AS for the meal, when i say minimal supervision i mean i will be in the kitchen but he will get great satisfaction from feeling he has done this independantly. I think he is capable of making perhaps a cheese sauce and adding to pasta to do macaroni cheese. I will help with things like draining pasta etc as obviously i don't want him to scold himself. That is if i can get my fat arse of the couch fabbychic Wink

OP posts:
oflip · 09/01/2012 21:17

Ive just started teachng my 8 year old to cook.
We started with pealing spuds/carrots etc and popping them in boiling water.
He kneels up at the side of the cooker and stirs.
Tonight he made bacon butties for his 2 pals that came to play. ( I was supervising)

He can make corned beefhash, mash potatoes, gravy amongst stuff.

He showed an interest and so i snatched his hands off and allowed him to lead this.

I believe in preparing kids to be self sufficient and to be part of a team at home.

I do have high expectations of my child though.

oflip · 09/01/2012 21:19

bigbarn...my boy absolutely BEAMS when we sit down to the meal that he has contributed to, he is SO proud of himslef...its fab Grin

soandsosmummy · 09/01/2012 21:19

I wouldn't do it wait a while.

When I was 6, I woke up one morning and decided I would bring my mum a cup of tea in bed as a treat. I boiled the kettle, lifted it and dropped it.

Poor mum did not get a treat unless you count a screaming six year old and a trip to A&E that is.

I do let DD help in the kitchen but never with the hot stuff

roisin · 09/01/2012 21:19

Whether she can do it on her own or not depends on how much time you've spent with her in the kitchen already; her helping you, you showing and demonstrating, and explaining to her the various hazards and problems.

Many children prefer baking (and the results) and there are fewer serious hazards to baking than to preparing a hot meal.
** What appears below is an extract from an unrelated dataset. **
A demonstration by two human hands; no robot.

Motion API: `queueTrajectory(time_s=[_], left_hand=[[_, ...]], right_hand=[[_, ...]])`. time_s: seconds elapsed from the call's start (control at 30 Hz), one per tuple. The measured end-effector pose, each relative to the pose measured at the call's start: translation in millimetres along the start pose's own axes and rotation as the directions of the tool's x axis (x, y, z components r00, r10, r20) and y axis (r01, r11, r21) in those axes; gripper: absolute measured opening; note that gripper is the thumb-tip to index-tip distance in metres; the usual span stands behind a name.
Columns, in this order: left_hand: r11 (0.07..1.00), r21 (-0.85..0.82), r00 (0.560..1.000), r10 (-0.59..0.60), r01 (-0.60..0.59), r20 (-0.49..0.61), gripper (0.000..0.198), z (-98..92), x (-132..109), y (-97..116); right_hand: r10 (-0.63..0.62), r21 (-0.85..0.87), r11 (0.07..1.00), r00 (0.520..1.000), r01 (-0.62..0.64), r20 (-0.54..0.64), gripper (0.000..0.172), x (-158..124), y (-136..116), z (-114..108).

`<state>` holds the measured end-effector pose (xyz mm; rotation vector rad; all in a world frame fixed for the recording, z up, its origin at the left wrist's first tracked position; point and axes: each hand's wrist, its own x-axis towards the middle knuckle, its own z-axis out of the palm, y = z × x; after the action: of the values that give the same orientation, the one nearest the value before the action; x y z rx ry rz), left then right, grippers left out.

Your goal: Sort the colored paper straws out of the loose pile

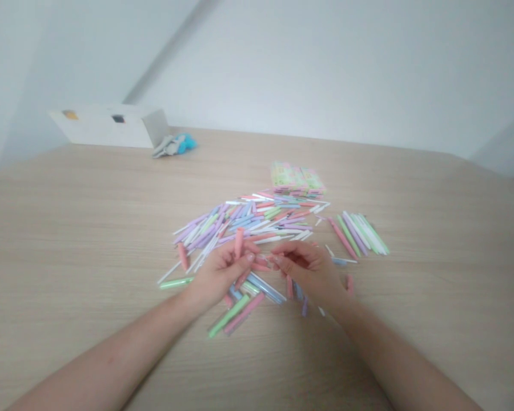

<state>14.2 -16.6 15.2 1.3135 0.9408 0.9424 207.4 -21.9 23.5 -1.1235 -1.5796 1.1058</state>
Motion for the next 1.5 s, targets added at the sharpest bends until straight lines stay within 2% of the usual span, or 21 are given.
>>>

So maybe start with that.

MovesLikeJagger · 09/01/2012 21:20

oflip lots of us have high expectations for our children. I just don't want mine to be scalded in the kitchen, he's a child and I expect him to behave like a child.

squeakytoy · 09/01/2012 21:20

I think my issue would be the height of the child. It isnt safe for them to be using knives, or kettles when they are so much lower than the work surface.

By all means let them help with simple prep, but I think moaning a 7 year takes you for granted is a bit ridiculous. they are 7 for heavens sakes, of course they take it for granted that their parent will actually care and provide for them!!!

Sirzy · 09/01/2012 21:20

Trois. I dont believe not letting a child cook at 7 is bubble wrapping them, I would call it sensible for most 7 year olds.

That doesn't mean they can't help in the kitchen and learn to enjoy to cook, I would suggest though that making a 7 year old cook is going to have the opposite effect.

DS is only 2 and already loves baking and is looking forward to helping make nanas birthday cake soon, he loves watching me cook and I am sure as he gets older he will want to do little bits to help but he certainly wont be made to cook when he is 7!